MAY 30th
BLESSED JOAN OF ARC
Joan of Arc was not stuck at the Cross Roads either by rejecting all the paths like Tolstoy or by accepting them all like Nietzsche. She chose a path and went down it like a thunderbolt. Yet Joan, when I come to think of her, had in her all that was true either in Tolstoy or Nietzsche—all that was even tolerable in either of them. I thought of all that is noble in Tolstoy: the pleasure in plain things, especially in plain pity, the actualities of the earth, the reverence for the poor, the dignity of the bowed back. Joan of Arc had all that, and with this great addition: that she endured poverty while she admired it, whereas Tolstoy is only a typical aristocrat trying to find out its secret.
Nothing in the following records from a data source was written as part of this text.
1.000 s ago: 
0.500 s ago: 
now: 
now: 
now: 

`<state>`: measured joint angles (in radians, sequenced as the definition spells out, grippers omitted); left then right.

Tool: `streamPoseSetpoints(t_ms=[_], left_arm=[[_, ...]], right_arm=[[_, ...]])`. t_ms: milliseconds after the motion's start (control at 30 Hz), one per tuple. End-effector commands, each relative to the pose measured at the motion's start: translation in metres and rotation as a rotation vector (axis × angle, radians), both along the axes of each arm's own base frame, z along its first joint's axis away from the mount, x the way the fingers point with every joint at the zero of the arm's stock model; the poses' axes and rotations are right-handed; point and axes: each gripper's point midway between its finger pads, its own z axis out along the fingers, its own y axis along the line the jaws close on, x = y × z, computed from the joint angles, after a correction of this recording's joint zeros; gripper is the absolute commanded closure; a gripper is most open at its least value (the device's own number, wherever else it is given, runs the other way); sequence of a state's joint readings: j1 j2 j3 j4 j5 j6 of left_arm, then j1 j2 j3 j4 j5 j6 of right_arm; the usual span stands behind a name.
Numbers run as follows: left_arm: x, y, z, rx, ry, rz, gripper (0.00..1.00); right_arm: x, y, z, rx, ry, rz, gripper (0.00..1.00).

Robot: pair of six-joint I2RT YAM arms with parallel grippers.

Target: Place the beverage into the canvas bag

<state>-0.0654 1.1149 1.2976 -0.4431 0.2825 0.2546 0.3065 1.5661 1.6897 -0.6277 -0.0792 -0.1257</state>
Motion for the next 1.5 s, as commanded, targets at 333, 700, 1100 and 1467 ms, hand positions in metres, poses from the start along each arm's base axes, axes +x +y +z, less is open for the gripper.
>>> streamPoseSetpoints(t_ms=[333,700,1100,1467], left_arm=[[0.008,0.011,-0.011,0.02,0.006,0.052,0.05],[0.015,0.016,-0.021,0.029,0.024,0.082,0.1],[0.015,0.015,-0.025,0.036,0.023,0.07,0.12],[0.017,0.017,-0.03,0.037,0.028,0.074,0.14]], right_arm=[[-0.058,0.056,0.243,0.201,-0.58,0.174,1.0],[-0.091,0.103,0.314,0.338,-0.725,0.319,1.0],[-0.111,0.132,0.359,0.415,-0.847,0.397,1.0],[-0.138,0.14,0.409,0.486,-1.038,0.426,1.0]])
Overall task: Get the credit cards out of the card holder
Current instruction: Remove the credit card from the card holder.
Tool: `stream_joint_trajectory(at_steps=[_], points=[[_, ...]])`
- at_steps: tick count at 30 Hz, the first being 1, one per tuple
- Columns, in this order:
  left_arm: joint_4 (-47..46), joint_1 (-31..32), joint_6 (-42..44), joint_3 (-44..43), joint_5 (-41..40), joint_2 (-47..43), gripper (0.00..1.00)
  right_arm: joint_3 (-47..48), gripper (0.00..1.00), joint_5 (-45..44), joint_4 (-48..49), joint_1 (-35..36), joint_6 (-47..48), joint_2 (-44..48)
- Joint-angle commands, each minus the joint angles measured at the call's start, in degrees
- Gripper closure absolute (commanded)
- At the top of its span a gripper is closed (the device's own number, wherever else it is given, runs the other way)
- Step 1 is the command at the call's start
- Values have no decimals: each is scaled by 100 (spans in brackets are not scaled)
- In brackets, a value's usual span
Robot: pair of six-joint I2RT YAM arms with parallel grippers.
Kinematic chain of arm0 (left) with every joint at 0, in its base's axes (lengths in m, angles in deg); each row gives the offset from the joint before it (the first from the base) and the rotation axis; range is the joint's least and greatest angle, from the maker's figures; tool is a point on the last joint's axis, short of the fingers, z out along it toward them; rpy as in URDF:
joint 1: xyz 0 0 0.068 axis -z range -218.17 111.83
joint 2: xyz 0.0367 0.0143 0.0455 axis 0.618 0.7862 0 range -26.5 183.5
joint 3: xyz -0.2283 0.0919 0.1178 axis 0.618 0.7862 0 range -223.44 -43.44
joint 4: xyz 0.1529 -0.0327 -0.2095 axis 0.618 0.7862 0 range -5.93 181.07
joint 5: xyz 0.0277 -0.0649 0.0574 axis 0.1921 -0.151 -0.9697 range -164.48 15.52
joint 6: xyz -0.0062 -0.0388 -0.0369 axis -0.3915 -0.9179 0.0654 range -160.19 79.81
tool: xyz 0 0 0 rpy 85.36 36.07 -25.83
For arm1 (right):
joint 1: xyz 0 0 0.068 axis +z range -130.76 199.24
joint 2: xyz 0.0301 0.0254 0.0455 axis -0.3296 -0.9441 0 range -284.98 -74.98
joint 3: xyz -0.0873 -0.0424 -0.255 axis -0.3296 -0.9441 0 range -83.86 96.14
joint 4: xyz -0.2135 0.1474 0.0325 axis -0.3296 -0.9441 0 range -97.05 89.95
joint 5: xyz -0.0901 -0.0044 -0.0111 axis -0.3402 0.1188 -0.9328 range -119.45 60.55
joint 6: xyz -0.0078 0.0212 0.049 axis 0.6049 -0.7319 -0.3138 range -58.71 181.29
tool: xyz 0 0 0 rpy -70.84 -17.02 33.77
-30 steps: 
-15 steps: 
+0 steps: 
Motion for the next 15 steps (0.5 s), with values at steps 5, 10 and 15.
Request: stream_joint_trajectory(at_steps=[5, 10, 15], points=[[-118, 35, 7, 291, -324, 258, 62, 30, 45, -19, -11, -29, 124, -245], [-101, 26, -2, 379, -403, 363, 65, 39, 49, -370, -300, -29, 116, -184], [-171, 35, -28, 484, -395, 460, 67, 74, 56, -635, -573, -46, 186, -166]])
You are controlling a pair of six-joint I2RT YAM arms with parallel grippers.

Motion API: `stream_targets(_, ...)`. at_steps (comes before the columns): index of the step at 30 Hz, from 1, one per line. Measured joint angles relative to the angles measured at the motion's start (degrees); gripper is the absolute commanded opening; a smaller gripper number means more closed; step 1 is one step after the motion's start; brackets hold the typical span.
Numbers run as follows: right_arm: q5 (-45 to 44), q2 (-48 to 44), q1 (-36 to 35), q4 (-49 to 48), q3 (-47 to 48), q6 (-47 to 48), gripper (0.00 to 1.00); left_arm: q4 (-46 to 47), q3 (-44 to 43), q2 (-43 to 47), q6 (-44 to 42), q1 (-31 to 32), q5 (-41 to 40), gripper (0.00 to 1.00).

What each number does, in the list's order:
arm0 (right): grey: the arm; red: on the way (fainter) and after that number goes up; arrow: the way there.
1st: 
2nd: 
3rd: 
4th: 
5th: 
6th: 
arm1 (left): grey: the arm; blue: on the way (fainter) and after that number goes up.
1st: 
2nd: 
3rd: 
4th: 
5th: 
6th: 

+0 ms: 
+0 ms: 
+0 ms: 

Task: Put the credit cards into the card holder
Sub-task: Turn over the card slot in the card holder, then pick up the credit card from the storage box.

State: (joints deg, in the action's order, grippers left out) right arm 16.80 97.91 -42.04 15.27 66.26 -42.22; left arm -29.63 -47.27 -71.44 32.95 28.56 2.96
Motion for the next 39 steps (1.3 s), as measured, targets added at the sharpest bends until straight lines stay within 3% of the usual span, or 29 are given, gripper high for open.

And then I thought of all that was brave and proud and pathetic in poor Nietzsche and his mutiny against the emptiness and timidity of our time. I thought of his cry for the ecstatic equilibrium of danger, his hunger for the rush of great horses, his cry to arms. Well, Joan of Arc had all that; and, again, with this difference, that she did not praise fighting, but fought. We know that she was not afraid of an army, while Nietzsche for all we know was afraid of a cow. Tolstoy only praised the peasant; she was the peasant. Nietzsche only praised the warrior; she was the warrior. She beat them both at their own antagonistic ideals; she was more gentle than the one, more violent than the other. Yet she was a perfectly practical person who did something, while they are wild speculators who do nothing.